▶ [What the task asks]:
Copy each line from the entries that the word "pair" appears in.

▶ [Task input]:
-- -- --

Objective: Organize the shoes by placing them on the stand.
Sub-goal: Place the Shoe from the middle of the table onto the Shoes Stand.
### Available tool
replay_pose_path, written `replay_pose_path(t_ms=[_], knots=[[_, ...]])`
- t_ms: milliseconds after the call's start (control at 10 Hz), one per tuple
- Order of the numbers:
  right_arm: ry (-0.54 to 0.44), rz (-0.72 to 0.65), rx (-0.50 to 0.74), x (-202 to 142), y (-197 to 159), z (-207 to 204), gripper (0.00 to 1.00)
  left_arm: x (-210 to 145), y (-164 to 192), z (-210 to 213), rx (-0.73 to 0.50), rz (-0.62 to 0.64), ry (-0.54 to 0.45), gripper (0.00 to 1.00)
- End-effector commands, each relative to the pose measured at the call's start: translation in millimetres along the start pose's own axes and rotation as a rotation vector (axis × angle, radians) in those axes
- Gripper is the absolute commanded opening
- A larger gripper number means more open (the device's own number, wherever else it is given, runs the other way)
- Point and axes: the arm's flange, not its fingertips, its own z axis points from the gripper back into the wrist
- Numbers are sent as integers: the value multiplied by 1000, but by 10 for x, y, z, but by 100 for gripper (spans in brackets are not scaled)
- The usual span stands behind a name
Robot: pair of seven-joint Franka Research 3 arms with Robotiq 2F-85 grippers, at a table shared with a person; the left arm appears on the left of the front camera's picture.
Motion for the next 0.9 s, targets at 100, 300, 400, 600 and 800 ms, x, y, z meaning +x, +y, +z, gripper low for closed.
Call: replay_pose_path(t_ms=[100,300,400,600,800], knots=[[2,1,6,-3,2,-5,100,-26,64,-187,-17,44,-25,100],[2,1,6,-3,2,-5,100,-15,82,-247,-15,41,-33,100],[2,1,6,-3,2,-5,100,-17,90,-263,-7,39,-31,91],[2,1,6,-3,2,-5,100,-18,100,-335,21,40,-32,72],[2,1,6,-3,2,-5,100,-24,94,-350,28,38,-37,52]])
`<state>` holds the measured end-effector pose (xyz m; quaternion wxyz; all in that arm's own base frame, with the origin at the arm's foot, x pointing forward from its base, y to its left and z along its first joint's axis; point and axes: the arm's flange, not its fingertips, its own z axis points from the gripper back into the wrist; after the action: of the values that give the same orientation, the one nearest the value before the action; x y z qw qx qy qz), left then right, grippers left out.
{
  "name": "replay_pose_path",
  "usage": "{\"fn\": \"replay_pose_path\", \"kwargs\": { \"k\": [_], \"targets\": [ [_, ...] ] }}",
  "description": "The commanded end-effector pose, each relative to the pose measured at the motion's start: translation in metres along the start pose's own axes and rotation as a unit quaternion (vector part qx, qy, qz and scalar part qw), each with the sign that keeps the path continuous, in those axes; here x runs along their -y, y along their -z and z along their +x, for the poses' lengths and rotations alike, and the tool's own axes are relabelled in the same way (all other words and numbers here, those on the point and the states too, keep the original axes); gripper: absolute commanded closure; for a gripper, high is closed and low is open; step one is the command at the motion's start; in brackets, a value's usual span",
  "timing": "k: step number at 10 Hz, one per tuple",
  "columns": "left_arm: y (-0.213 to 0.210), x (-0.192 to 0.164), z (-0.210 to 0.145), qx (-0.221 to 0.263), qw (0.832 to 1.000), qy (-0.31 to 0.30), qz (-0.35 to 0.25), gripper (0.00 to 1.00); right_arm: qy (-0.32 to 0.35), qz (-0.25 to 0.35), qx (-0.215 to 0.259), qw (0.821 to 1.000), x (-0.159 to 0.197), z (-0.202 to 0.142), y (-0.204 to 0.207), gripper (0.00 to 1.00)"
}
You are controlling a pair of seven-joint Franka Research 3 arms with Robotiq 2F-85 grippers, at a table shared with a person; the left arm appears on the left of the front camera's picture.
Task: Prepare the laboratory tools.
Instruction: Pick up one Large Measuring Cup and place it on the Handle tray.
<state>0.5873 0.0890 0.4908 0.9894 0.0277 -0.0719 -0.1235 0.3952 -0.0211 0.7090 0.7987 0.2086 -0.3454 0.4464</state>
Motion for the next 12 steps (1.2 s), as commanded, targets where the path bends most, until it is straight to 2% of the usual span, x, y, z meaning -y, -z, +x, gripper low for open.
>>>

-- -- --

▶ [Solution for this task]:
Robot: pair of seven-joint Franka Research 3 arms with Robotiq 2F-85 grippers, at a table shared with a person; the left arm appears on the left of the front camera's picture.
You are controlling a pair of seven-joint Franka Research 3 arms with Robotiq 2F-85 grippers, at a table shared with a person; the left arm appears on the left of the front camera's picture.

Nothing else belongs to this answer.